The 1773 Concerto in C by Johann Georg Albrechtsberger (1736-1809) proves a thoroughly idiomatic, ingratiating work for the instrument, although his first instrument of choice was the organ. Those interested in Viennese musical pedagogy know Albrechtsberger had as composition students younger men by the names of Schubert and Beethoven. Composed for the single-action version of the harp, the piece rarely ventures into harmonically audacious realms, but its flurry of arpeggios, trills, and brilliant runs makes it a coloratura vehicle of innate charm. The Adagio’s expressiveness might owe a debt to C.P.E. Bach, but the low part seems a conservative application of the Alberti bass principle in galant style. The final Allegro serves some jaunty figures that nod to Haydn’s hunting sensibilities. Happy and aerial runs and dotted figures alternate in easy harmony.

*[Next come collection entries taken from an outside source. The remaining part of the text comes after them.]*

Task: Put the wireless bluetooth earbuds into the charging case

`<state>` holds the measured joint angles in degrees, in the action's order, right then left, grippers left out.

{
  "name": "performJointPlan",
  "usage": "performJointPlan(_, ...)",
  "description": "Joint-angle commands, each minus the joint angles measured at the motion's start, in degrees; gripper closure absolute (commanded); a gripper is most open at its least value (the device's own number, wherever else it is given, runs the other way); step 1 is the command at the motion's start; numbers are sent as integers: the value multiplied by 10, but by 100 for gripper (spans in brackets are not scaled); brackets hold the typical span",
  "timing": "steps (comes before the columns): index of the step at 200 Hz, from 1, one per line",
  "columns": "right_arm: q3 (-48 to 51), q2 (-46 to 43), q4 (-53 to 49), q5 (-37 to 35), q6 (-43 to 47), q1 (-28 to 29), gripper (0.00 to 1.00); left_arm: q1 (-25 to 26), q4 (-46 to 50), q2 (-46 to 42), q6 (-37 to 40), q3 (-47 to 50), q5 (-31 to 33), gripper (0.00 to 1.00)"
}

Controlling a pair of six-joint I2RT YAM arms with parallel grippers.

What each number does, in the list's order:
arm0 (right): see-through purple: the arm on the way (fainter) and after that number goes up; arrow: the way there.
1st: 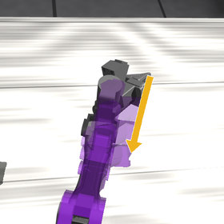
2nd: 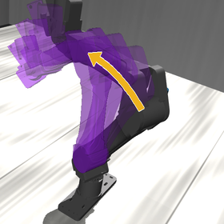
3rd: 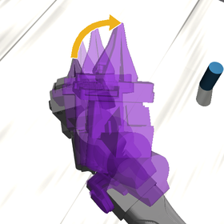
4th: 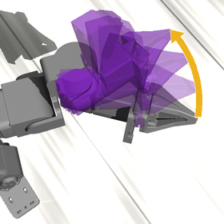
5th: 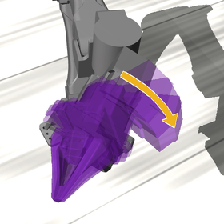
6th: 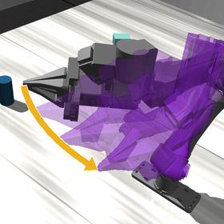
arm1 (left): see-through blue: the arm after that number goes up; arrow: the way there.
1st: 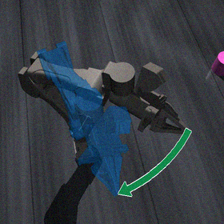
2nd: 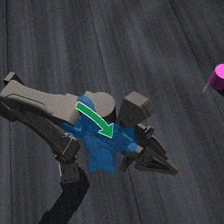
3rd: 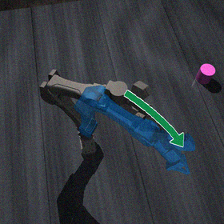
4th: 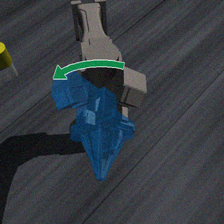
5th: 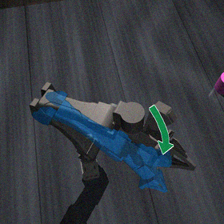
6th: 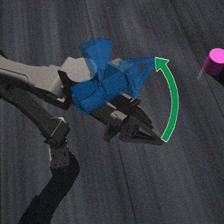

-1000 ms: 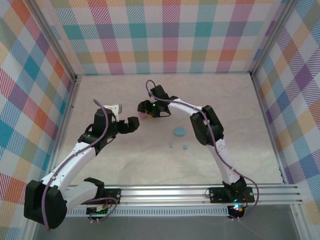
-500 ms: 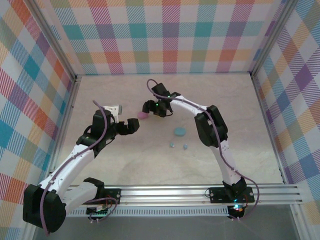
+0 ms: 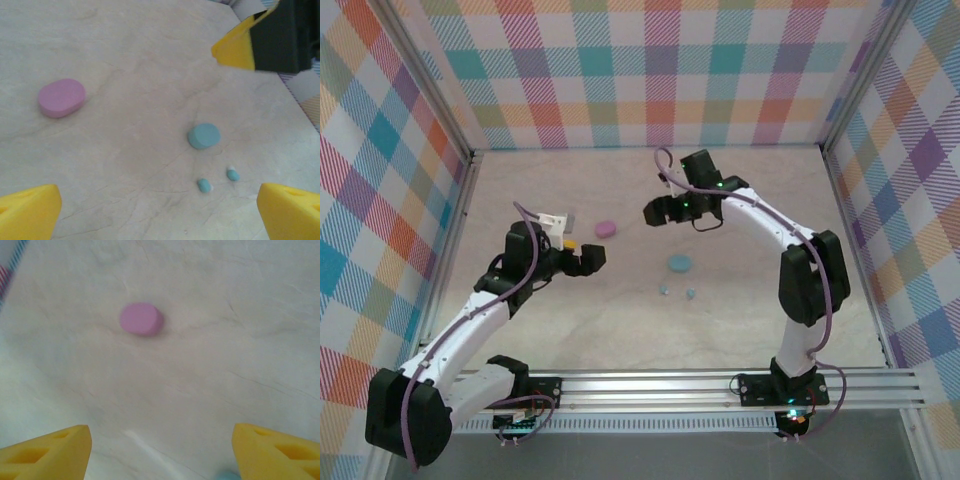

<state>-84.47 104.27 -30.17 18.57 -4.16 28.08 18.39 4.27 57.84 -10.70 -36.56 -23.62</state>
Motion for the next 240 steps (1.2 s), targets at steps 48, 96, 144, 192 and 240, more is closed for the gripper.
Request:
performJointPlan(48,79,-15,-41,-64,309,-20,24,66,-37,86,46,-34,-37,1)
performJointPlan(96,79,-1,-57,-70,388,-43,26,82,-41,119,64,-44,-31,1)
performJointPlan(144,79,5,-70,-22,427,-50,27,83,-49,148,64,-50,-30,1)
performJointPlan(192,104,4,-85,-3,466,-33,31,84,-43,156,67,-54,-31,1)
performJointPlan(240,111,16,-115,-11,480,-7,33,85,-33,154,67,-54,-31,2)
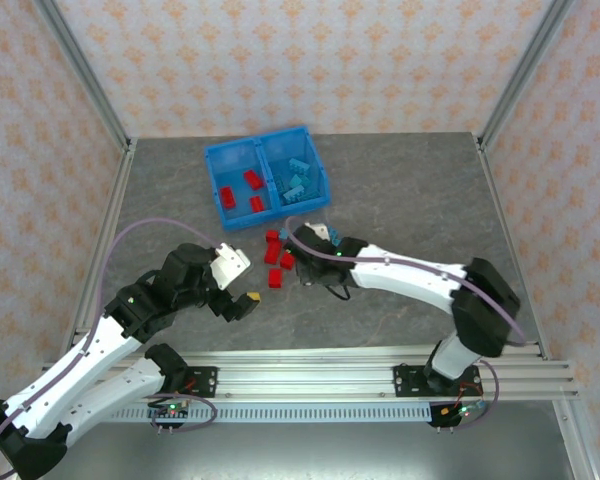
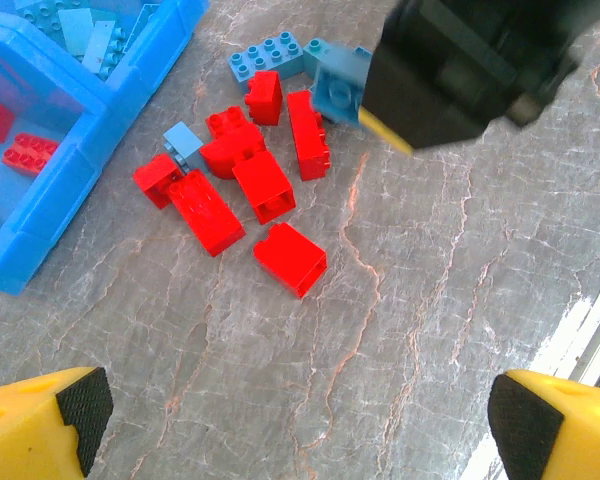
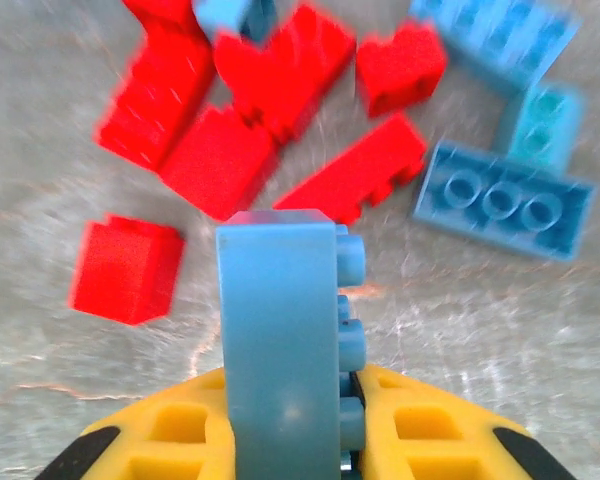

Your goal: Sort the legos into containers by color

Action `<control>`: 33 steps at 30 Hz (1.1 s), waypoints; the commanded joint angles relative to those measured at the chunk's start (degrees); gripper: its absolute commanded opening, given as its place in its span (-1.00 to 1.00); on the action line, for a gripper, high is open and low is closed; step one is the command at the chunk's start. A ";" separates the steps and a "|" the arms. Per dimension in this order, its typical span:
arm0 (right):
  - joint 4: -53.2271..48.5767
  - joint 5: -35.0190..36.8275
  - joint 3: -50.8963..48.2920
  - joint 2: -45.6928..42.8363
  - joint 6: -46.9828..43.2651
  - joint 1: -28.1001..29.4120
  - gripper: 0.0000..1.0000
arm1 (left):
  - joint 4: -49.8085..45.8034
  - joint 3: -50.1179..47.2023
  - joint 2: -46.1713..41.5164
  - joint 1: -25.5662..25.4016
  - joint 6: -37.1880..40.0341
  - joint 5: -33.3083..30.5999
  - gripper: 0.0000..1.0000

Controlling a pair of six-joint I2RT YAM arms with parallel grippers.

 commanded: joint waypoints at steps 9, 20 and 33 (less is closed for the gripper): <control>2.80 4.93 22.37 11.33 -13.85 -11.53 -0.52 | -1.84 0.22 0.22 0.11 1.30 -1.37 1.00; -3.77 -1.20 58.56 42.34 -15.68 -18.91 -0.54 | -1.77 0.33 0.99 0.22 1.93 -2.07 1.00; -11.50 -4.98 79.16 51.41 -13.96 -20.57 -0.09 | -1.18 0.08 1.10 0.30 1.45 -1.40 1.00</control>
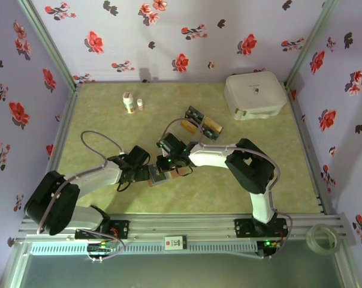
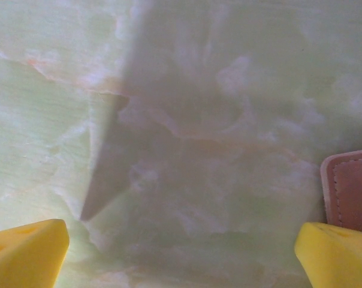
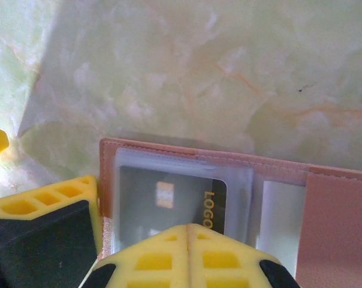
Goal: Put the credit cards into the card holder
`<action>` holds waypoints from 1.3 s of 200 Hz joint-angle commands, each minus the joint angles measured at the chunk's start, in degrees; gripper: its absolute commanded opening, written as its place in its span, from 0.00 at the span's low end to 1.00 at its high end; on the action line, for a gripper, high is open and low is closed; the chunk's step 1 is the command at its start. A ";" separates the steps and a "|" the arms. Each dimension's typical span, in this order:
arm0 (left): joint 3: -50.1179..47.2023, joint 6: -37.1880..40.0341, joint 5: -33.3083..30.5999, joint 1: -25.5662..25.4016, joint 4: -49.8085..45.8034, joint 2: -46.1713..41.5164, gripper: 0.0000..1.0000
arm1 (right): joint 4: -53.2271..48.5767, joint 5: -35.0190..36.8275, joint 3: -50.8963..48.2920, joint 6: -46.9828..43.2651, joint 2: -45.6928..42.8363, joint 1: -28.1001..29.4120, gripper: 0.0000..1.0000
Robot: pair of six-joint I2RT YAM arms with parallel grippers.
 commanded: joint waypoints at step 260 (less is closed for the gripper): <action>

The third of his three Concert-Pieces, the 1919 Morceau de Concert for Harp and Orchestra by Saint-Saens (1835-1921) was conceived for French virtuoso Nicole Anckler. In six sections conceived as one continuous movement, the piece exploits the usual barrage of harp effects but also revels in soft dynamics. Often, the solo runs remind us of ballet episodes from Tchaikovsky or Massenet. The use of a pentatonic scale–a typical Saint-Saens calling card–reminds of that “Moorish” influence in his idea of Africa or exotic places. After an extended harp trill, a dark hush gradually ascends to the kind of light fleet virtuosity we know as the Saint-Saens trademark. An ostinato martial figure has the harp sing above it while woodwinds and strings interweave in rhythmically buoyant gestures of Spanish cast. The last section employ another Saint-Saens ploy, the chorale-tune, of which he remains a past master. The entire production has class and great aural resonance, a real delight to add to an otherwise neglected body of music.
[And I must say, if classical labels are going to play up the sexiness of the female soloist on the covers and note booklet, Avie has it exactly right – gorgeous without being embarrassing or inappropriate….Ed.]